Descendant de républicains espagnols, l’écrivain Antonio Ortuño est l’une des jeunes voix les plus tranchantes de la littérature mexicaine. L’exil face au danger de mort, dans l’Espagne d’alors et le Mexique aujourd’hui, est au cœur de son nouveau roman, « Méjico ».
L’exil sied bien à Antonio Ortuño. Installé à Berlin depuis juillet, dans le cadre d’une résidence d’écriture d’un an, le romancier mexicain goûte, en famille, la tranquillité que lui offre la capitale allemande. « Je ne suis plus obligé d’accompagner mes filles de 16 et 13 ans partout où elles veulent aller. Elles peuvent sortir dans la rue comme elles en ont envie ».
La violence liée aux cartels de la drogue, qui gangrène le Mexique, a gagné, il y a quelques années, la placide ville de Guadalajara, dans l’ouest du pays, où l’écrivain, l’une des jeunes voix les plus vibrantes et grinçantes d’Amérique latine, vit depuis sa naissance, en 1976.
Outre des conditions matérielles idéales pour travailler, ce séjour en Europe permet à cet auteur prolifique (six romans, dont trois traduits en français, quatre recueils de nouvelles) d’échapper pour quelques mois au chaos qui règne dans cette ville.
Le pitch
Guadalajara, Mexique, 1997. Omar, orphelin d’origine espagnole, doit fuir le pays après que sa maîtresse et le mari de celle-ci se sont entre-tués. L’homme de main d’un syndicat de cheminots, le tenant pour responsable du double homicide, est à ses trousses.
Madrid, années 1920. Les jeunes Yago et Maria, les futurs grands-parents d’Omar, tombent amoureux. Républicains convaincus, ils doivent s’exiler en Amérique latine, pourchassés à la fois par les franquistes et par les communistes, tandis que leurs proches font le choix des armes.
Dans ce nouveau livre, qui tient autant du roman noir que du roman d’aventures, Antonio Ortuño entremêle ces deux récits et dresse un parallèle entre deux chutes : celle du Mexique contemporain, en proie à une violence qui semble tout dévaster sur son passage, et celle de l’éphémère République espagnole, qui ne survivra pas à la guerre civile.
Oscillant d’une époque à l’autre, Ortuño s’interroge sans détours sur ce qu’il faut de courage et de compromissions pour survivre dans un contexte d’hostilité extrême.

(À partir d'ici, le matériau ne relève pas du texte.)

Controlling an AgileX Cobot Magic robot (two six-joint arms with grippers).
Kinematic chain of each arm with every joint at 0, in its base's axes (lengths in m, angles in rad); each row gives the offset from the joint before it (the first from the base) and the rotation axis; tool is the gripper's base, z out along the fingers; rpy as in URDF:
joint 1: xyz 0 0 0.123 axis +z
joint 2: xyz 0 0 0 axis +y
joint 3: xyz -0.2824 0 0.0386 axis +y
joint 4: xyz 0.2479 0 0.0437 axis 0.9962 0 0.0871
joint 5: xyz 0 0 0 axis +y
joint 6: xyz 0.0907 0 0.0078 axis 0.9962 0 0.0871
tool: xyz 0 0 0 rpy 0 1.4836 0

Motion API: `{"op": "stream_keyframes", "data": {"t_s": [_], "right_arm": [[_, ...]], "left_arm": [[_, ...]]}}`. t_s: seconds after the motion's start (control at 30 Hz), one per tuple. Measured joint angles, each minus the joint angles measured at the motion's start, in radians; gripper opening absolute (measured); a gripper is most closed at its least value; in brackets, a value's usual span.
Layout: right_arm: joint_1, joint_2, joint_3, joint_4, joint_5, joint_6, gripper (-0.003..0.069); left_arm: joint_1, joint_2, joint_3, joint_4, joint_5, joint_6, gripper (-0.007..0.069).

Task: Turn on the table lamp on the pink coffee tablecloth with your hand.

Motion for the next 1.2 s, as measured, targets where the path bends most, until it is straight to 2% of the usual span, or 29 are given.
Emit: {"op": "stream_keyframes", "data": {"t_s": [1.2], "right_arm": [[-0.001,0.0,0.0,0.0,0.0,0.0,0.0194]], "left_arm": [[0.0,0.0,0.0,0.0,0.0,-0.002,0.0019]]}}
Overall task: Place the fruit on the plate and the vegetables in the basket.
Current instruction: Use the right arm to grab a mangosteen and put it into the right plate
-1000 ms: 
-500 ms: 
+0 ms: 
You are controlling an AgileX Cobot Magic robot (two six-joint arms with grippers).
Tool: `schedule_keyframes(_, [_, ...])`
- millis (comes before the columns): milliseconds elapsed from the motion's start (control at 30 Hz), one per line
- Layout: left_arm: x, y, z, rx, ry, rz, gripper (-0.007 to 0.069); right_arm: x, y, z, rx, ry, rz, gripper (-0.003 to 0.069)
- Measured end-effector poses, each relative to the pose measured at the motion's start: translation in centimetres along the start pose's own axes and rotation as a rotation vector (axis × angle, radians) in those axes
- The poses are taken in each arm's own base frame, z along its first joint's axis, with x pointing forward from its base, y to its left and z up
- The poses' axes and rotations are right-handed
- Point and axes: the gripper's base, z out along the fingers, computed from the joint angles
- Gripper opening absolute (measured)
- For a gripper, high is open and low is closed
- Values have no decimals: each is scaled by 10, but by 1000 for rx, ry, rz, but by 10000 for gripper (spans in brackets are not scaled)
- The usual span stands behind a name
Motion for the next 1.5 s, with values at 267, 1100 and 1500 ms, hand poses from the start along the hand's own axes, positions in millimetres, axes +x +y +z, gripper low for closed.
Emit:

Il est également habile à explorer les conséquences du déracinement, sur les descendants d’immigrés, deux générations plus tard.
Il livre avec Méjico un roman percutant sur l’identité d’un homme tiraillé entre sa nostalgie des origines et sa volonté de faire table rase d’un passé trop encombrant.
« Méjico », d’Antonio Ortuño, traduit de l’espagnol (Mexique) par Marta Martinez Valls, Christian Bourgois, 256 p., 18 €.